Reputation: 15
I have a function in Excel that calculates the Levenshtein Distance between two strings (the number of insertions, deletions, and/or substitutions needed to transform one string into another). I am using this as part of a project I'm working on that involves "fuzzy string matching."
Below you will see the code for the LevenshteinDistance function and a valuePhrase function. The latter exists for the purposes of executing the function in my spreadsheet. I have taken this from what I read in this thread.

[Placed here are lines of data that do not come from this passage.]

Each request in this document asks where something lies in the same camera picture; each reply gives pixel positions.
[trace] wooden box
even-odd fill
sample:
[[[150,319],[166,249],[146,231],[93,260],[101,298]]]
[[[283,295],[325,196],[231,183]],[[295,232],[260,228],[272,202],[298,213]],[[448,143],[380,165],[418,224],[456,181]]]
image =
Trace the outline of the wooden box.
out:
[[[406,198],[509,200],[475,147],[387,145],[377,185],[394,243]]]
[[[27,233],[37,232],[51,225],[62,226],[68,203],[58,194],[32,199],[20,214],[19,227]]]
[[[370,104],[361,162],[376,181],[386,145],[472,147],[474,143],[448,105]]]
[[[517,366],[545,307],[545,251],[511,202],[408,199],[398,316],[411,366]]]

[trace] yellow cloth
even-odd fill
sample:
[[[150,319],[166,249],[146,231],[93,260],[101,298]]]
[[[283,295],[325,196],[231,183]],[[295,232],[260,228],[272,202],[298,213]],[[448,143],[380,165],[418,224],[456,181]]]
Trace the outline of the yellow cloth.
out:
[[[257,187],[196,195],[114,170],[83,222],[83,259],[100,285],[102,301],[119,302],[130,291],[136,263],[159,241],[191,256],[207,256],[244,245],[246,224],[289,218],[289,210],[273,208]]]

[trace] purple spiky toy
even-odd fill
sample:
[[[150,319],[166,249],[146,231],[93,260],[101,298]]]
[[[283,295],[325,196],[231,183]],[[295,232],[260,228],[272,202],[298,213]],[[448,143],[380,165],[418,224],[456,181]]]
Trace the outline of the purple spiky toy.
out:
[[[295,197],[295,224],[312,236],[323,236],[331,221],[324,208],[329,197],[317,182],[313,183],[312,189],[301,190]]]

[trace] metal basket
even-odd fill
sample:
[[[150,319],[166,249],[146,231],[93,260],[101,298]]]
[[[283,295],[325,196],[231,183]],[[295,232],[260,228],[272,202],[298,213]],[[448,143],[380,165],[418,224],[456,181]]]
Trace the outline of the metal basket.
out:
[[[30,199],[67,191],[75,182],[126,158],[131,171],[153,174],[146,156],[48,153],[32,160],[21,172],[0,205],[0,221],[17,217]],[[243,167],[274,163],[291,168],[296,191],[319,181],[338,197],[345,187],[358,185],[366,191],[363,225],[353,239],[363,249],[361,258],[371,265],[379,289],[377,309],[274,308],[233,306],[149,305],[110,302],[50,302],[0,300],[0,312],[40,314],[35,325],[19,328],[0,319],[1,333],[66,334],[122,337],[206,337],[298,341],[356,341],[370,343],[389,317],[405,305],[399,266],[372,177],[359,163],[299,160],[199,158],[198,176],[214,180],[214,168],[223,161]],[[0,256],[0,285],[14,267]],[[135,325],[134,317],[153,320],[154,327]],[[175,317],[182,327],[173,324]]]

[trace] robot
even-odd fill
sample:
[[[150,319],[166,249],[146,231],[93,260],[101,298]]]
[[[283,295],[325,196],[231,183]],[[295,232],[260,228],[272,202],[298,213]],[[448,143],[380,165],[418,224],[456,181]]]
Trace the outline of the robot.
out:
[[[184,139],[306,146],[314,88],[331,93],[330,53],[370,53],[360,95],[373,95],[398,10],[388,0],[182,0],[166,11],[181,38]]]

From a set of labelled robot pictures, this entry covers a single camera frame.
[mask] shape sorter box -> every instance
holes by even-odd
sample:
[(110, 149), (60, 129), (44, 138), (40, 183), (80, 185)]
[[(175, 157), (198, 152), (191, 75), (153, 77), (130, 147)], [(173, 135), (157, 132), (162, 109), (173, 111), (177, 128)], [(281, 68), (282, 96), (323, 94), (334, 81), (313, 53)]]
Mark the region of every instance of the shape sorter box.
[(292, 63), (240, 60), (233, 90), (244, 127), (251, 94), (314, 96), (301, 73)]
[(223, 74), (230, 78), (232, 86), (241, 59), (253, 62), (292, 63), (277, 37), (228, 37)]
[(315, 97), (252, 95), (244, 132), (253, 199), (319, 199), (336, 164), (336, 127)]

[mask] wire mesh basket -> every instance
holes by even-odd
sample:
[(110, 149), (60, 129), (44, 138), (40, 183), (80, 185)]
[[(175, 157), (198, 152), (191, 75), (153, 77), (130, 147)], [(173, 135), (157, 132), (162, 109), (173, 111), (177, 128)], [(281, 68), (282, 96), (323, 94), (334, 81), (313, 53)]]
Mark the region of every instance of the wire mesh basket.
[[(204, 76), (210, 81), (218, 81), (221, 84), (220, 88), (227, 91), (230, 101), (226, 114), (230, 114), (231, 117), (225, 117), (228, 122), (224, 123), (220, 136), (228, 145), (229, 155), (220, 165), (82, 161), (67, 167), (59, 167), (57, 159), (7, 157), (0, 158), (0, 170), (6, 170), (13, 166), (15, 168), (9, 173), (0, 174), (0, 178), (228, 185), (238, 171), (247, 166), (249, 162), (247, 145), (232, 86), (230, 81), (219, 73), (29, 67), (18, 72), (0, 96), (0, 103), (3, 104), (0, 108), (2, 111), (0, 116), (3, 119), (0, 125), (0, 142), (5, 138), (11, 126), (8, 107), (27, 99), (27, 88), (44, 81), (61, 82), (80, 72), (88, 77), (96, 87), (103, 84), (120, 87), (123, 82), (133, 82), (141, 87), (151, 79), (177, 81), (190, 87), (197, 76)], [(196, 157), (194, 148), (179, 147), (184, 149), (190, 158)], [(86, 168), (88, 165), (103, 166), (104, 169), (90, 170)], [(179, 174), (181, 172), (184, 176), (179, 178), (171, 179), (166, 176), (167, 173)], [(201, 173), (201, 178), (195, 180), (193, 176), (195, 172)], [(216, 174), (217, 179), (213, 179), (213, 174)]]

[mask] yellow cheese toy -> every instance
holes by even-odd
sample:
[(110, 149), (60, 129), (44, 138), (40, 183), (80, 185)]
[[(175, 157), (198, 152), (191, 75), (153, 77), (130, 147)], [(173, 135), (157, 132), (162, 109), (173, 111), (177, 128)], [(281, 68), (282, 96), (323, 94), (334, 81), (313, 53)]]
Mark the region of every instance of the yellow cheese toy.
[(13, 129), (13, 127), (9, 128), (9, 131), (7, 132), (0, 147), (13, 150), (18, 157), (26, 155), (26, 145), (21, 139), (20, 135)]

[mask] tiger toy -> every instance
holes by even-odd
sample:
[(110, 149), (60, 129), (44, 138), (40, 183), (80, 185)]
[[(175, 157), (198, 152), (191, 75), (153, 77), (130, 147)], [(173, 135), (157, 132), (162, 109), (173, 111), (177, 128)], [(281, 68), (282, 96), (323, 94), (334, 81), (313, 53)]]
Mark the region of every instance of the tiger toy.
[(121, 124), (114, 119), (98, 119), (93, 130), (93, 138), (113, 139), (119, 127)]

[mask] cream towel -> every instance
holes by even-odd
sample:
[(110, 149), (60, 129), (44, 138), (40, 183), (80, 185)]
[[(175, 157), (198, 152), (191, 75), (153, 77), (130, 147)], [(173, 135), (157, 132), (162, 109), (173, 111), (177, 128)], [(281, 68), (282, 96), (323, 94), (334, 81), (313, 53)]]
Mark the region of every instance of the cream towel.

'Calculate the Levenshtein Distance between two strings (the number of insertions,
'deletions, and substitutions needed to transform the first string into the second)`
Public Function LevenshteinDistance(ByRef S1 As String, ByVal S2 As String) As Long
Dim L1 As Long, L2 As Long, D() As Long 'Length of input strings and distance matrix
Dim i As Long, j As Long, cost As Long 'loop counters and cost of
'substitution for current letter
Dim cI As Long, cD As Long, cS As Long 'cost of next Insertion, Deletion and
Substitution
L1 = Len(S1): L2 = Len(S2)
ReDim D(0 To L1, 0 To L2)
For i = 0 To L1: D(i, 0) = i: Next i
For j = 0 To L2: D(0, j) = j: Next j
For j = 1 To L2
For i = 1 To L1
cost = Abs(StrComp(Mid$(S1, i, 1), Mid$(S2, j, 1), vbTextCompare))
cI = D(i - 1, j) + 1
cD = D(i, j - 1) + 1
cS = D(i - 1, j - 1) + cost
If cI <= cD Then 'Insertion or Substitution
If cI <= cS Then D(i, j) = cI Else D(i, j) = cS
Else 'Deletion or Substitution
If cD <= cS Then D(i, j) = cD Else D(i, j) = cS
End If
Next i
Next j
LevenshteinDistance = D(L1, L2)
End Function
Public Function valuePhrase#(ByRef S1$, ByRef S2$)
valuePhrase = LevenshteinDistance(S1, S2)
End Function
I am executing this valuePhrase function in a table in one of my sheets where the column and row headers are names of insurance companies. Ideally, the smallest number in any given row (the shortest Levenshtein distance) should correspond to a column header with the name of the insurance company in the table that most closely matches the name of that insurance company in the row header.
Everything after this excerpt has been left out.